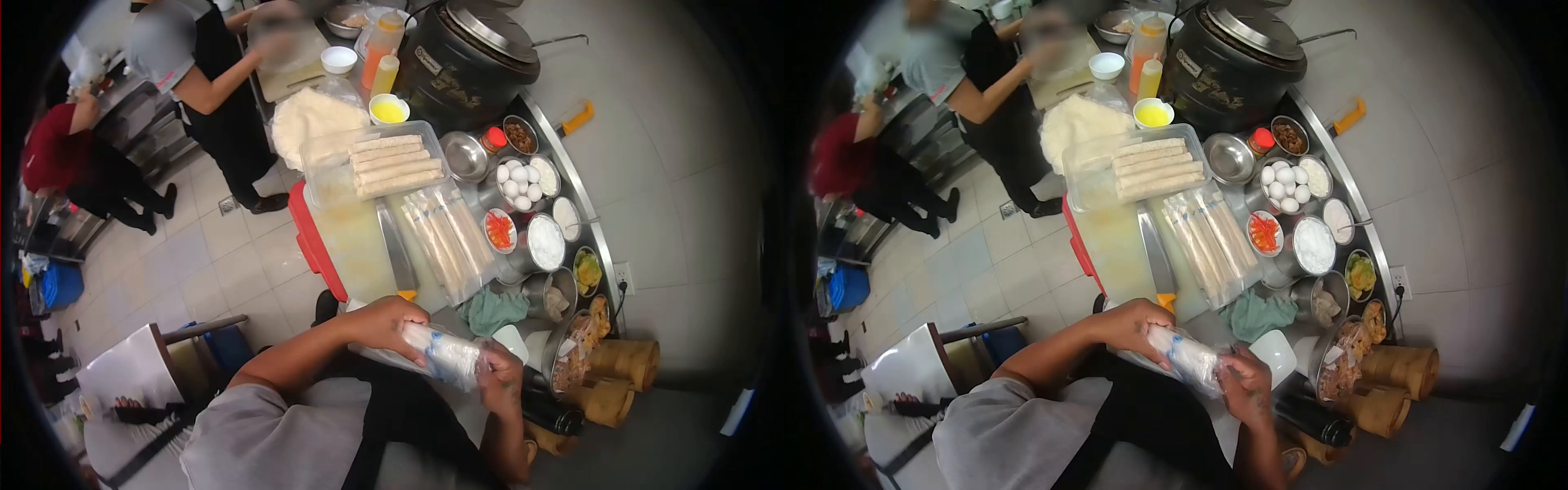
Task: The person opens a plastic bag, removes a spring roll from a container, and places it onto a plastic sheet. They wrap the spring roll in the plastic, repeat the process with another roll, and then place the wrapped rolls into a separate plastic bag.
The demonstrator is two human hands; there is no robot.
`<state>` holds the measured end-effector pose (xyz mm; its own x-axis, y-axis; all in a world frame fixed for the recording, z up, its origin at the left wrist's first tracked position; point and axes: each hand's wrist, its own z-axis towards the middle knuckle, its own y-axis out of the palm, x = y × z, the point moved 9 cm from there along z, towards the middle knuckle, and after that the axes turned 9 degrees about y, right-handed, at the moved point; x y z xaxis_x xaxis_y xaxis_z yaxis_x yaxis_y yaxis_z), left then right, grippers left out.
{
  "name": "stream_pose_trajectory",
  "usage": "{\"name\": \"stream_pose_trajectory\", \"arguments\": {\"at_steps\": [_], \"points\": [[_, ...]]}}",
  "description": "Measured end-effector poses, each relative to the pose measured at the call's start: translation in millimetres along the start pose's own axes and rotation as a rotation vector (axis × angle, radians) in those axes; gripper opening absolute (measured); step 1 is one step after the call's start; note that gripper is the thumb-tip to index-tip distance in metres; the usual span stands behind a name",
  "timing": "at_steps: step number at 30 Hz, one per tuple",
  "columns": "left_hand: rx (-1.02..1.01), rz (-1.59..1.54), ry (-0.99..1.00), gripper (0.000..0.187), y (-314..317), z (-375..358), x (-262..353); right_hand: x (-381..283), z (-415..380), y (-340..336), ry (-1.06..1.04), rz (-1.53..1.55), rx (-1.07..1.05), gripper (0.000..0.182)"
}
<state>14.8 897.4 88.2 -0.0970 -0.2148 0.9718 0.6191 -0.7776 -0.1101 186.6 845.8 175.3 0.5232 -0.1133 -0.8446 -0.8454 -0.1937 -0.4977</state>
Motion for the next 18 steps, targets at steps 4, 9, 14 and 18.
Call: {"name": "stream_pose_trajectory", "arguments": {"at_steps": [4,9,14,18], "points": [[-0.005,-0.171,0.038,0.044,-34,4,-8,-20,34,2,0.111,0.107,0.086,0.01],[-0.065,-0.105,0.144,0.044,-76,12,17,-50,55,9,0.073,0.369,0.137,0.009],[-0.13,-0.052,0.168,0.043,-90,17,16,-61,66,16,0.059,0.163,0.002,0.006],[-0.117,0.094,0.228,0.038,-96,22,29,-67,76,34,-0.124,0.025,-0.106,0.026]]}}
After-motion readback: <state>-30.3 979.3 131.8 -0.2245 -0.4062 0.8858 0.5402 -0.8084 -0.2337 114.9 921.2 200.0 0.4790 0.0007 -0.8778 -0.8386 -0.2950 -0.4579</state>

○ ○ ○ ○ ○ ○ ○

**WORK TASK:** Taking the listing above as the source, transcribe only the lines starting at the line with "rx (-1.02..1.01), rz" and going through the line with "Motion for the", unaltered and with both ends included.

**SOLUTION:**
  "columns": "left_hand: rx (-1.02..1.01), rz (-1.59..1.54), ry (-0.99..1.00), gripper (0.000..0.187), y (-314..317), z (-375..358), x (-262..353); right_hand: x (-381..283), z (-415..380), y (-340..336), ry (-1.06..1.04), rz (-1.53..1.55), rx (-1.07..1.05), gripper (0.000..0.182)"
}
<state>14.8 897.4 88.2 -0.0970 -0.2148 0.9718 0.6191 -0.7776 -0.1101 186.6 845.8 175.3 0.5232 -0.1133 -0.8446 -0.8454 -0.1937 -0.4977</state>
Motion for the next 18 steps, targets at steps 4, 9, 14 and 18.

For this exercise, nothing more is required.